We wish to make a plea for greater dependence on a free market economy which, as we understand it, is the primary aim of this administration and its legislative program. We believe that this dependence on the free market economy is justified by performance. In the short time since the end of World War II and despite the difficulties created by the Korean war, the industry built over 8 million new housing units and added several million more by converting existing dwellings. Besides this it has very markedly improved the condition of existing housing through the expenditure of billions of dollars on repair and modernization. All this constitutes a giant step toward the goal of providing every American family with a decent home.

The national chamber has worked for many years to encourage the elimination of slums and the restoration of blighted urban areas to economic and social usefulness. While we had reservations about the urban redevelopment program established in the Housing Act of 1949, believing it to be too limited and too costly, the pending legislation promises to remove these defects.

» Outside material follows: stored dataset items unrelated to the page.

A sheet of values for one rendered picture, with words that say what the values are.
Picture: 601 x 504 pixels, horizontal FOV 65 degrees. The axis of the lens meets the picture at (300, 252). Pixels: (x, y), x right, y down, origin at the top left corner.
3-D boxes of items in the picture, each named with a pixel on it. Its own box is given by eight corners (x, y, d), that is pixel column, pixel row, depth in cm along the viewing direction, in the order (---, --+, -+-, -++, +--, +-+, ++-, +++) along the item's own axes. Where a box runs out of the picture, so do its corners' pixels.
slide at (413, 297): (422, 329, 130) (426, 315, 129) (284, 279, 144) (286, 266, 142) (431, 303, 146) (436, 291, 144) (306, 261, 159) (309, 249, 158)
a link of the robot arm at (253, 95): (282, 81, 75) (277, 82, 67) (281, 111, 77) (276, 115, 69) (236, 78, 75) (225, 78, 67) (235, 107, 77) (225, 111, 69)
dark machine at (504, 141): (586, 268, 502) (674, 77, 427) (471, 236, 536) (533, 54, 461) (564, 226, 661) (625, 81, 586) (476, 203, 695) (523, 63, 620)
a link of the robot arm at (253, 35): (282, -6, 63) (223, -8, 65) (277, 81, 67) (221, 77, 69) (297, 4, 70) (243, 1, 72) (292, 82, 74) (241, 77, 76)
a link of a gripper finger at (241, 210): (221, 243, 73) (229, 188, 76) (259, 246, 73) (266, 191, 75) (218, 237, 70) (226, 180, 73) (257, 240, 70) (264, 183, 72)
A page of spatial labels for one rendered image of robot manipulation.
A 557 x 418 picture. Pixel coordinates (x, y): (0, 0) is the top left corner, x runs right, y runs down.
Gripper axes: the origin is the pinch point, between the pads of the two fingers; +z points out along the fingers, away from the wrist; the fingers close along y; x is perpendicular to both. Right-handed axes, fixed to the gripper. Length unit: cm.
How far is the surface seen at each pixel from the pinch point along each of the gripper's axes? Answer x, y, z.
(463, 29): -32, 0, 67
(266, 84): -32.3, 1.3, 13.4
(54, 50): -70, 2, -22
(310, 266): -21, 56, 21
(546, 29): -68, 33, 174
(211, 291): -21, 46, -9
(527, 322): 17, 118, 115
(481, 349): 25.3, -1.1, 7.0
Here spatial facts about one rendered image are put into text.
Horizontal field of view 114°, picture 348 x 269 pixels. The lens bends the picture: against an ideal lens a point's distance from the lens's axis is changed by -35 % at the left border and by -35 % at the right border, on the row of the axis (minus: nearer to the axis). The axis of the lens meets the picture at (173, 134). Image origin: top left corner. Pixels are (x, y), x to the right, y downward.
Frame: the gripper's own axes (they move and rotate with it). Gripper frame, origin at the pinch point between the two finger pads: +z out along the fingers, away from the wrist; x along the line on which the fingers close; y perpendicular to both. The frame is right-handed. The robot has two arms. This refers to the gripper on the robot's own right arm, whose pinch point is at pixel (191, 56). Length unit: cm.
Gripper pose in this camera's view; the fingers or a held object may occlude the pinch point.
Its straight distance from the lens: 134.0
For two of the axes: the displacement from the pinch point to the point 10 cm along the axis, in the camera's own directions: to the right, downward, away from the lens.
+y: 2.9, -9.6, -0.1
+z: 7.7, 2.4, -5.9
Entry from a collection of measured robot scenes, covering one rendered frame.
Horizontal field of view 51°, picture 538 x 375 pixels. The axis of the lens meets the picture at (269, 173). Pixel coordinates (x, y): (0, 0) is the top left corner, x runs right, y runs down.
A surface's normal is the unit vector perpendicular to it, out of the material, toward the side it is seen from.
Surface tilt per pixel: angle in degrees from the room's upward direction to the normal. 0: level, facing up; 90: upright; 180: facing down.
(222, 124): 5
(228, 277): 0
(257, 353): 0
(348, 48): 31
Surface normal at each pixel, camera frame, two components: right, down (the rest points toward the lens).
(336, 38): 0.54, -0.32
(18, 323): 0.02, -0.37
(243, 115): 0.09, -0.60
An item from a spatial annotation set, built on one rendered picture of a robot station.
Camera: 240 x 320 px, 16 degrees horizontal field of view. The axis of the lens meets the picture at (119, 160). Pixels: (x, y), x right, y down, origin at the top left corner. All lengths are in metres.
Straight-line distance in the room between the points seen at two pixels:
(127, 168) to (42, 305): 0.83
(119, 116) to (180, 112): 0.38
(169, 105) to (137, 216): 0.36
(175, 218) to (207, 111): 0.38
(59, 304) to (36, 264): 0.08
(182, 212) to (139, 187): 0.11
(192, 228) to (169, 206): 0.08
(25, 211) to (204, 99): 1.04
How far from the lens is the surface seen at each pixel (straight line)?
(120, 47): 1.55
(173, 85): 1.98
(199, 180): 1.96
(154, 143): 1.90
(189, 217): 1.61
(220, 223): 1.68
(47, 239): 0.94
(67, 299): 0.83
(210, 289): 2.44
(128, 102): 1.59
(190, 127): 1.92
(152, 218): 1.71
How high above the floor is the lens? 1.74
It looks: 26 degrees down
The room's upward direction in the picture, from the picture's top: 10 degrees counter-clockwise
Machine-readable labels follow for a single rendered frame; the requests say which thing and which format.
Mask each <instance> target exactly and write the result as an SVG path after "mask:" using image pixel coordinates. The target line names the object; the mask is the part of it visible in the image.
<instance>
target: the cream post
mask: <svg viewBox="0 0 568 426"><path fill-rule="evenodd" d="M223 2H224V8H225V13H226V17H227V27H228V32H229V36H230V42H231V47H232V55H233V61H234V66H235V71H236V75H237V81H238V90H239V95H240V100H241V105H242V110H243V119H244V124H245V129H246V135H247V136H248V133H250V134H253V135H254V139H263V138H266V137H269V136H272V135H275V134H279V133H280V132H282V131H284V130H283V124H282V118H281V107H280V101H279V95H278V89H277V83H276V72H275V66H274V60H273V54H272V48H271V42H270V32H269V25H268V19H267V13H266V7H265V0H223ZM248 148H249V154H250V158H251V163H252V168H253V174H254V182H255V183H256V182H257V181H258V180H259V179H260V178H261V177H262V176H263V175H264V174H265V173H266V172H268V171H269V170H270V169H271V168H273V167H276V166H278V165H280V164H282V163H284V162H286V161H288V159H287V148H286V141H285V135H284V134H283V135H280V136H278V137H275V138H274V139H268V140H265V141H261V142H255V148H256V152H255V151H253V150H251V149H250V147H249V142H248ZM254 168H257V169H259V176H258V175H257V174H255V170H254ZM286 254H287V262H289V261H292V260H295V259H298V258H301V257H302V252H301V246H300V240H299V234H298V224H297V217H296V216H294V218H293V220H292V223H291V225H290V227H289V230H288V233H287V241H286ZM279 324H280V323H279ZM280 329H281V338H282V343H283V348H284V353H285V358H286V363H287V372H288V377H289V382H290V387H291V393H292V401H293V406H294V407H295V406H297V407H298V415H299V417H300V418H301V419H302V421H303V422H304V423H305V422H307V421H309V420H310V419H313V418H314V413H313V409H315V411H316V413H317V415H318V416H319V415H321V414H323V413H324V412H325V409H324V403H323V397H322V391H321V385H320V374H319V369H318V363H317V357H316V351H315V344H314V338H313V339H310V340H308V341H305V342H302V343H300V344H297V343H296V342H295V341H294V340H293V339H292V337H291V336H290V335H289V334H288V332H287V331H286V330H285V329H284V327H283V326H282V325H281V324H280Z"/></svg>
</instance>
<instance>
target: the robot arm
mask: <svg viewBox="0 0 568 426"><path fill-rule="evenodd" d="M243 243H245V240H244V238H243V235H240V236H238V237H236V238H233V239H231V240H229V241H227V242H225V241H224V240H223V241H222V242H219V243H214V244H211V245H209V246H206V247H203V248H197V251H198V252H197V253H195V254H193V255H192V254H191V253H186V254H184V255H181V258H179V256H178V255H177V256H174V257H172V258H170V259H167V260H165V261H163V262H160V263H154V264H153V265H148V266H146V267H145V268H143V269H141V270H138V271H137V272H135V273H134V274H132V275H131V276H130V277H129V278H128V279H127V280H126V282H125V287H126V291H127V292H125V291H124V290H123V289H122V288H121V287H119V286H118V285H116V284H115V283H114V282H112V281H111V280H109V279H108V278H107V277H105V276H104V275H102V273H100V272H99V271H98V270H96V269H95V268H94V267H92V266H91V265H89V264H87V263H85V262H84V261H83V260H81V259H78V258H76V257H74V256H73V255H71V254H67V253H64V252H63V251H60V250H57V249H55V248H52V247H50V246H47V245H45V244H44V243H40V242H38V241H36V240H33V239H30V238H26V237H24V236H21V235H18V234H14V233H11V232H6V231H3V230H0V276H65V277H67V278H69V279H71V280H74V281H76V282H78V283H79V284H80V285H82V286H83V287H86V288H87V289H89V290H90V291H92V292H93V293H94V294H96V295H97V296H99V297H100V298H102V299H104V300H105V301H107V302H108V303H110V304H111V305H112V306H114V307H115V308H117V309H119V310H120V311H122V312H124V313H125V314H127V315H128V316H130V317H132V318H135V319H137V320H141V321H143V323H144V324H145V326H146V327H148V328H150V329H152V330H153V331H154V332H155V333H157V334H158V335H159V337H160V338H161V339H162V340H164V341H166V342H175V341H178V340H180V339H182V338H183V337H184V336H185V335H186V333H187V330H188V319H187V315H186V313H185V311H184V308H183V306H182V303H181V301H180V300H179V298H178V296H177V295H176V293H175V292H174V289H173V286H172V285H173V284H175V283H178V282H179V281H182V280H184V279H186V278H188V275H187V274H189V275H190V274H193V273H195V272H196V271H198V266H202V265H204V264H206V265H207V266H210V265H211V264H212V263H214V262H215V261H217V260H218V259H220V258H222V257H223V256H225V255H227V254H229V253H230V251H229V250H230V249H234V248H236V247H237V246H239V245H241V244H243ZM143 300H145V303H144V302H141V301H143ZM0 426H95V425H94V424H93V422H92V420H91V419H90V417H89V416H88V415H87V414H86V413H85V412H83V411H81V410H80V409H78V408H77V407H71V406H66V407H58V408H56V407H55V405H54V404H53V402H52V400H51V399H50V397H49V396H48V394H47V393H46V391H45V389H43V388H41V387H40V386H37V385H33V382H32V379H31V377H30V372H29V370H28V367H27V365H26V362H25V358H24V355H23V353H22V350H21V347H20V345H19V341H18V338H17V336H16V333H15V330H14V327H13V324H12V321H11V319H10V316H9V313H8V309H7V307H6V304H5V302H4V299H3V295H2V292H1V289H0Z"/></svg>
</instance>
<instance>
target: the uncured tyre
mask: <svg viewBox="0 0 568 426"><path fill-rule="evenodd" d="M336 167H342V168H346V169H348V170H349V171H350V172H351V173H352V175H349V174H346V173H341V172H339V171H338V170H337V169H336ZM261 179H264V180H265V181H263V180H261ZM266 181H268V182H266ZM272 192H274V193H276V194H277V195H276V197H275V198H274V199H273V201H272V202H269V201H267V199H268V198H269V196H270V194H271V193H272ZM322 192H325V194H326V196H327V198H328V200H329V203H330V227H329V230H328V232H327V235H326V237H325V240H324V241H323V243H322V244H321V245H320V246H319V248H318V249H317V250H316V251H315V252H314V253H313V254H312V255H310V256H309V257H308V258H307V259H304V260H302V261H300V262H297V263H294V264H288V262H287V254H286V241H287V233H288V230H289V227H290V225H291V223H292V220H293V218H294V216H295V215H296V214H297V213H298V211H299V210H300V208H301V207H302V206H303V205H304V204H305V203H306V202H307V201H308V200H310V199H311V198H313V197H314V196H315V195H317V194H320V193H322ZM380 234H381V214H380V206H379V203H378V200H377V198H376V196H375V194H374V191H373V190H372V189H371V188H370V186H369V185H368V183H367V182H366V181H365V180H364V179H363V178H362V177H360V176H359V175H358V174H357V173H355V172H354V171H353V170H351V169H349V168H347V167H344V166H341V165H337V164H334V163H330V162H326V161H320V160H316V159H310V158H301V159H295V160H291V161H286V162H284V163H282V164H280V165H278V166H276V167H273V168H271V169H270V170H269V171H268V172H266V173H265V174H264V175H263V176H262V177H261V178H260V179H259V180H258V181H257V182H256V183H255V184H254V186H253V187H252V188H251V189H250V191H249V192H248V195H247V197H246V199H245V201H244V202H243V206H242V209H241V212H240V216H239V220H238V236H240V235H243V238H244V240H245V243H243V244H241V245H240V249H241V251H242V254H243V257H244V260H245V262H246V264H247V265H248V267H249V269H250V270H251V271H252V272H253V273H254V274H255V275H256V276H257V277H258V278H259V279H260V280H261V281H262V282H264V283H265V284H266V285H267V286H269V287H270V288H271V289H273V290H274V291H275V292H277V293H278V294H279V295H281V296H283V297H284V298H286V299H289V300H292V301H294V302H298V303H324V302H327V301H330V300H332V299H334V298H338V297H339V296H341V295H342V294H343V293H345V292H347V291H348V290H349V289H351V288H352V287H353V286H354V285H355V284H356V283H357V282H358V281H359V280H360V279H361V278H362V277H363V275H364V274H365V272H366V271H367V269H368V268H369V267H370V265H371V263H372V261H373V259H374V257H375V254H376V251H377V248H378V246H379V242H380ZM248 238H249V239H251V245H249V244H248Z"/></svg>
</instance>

This legislation places a definite responsibility on the locality to put its own house in order with ordinances and enforcement of these ordinances to assure the proper maintenance of housing and to prevent its overcrowding, before that community can go to the Federal Government for assistance. It lets the Federal Government help in such a way as to encourage the conservation of sound structures. It helps to retard the decline of existing neighborhoods and to eliminate the causes of blight before it becomes necessary to do a wholesale clearance operation. Because of these desirable features, the provisions of title IV of the bill are strongly supported by the chamber and we urge their enactment.

A very important provision of the proposed legislation, which the chamber endorses, is that for a flexible interest rate to be regulated by the Persident from time to time so that FHA and VA mortgages will draw adequate funds to the building market. While we felt that the suggestion of the President's Advisory Committee that a board of five meeting at frequent intervals would have been a more workable way to have handled this adjustment, we believe that this proposal can be operated so that there is no arbitrary restriction on the normal flow of funds to this field. Certainly the ordinary American citizen is better served by a realistic interest rate which brings an adequate amount of lendable funds into the market rather than by a low fixed interest rate but no funds to borrow.

There are two features of the bill which in our judgment will make homeownership easier for the great majority of people. One would replace the existing variety of systems of loans to value relations for FHA-insured mortgages with a single system of loan-to-value ratios of not to exceed 95 percent of $8,000 value and 75 percent of the value in excess of that amount. The other feature would increase the maximum mortgage which may be insured by FHA from the present $16.000 for 1- or 2-family residence to $20,000 with corresponding increases for 3- and 4-family houses.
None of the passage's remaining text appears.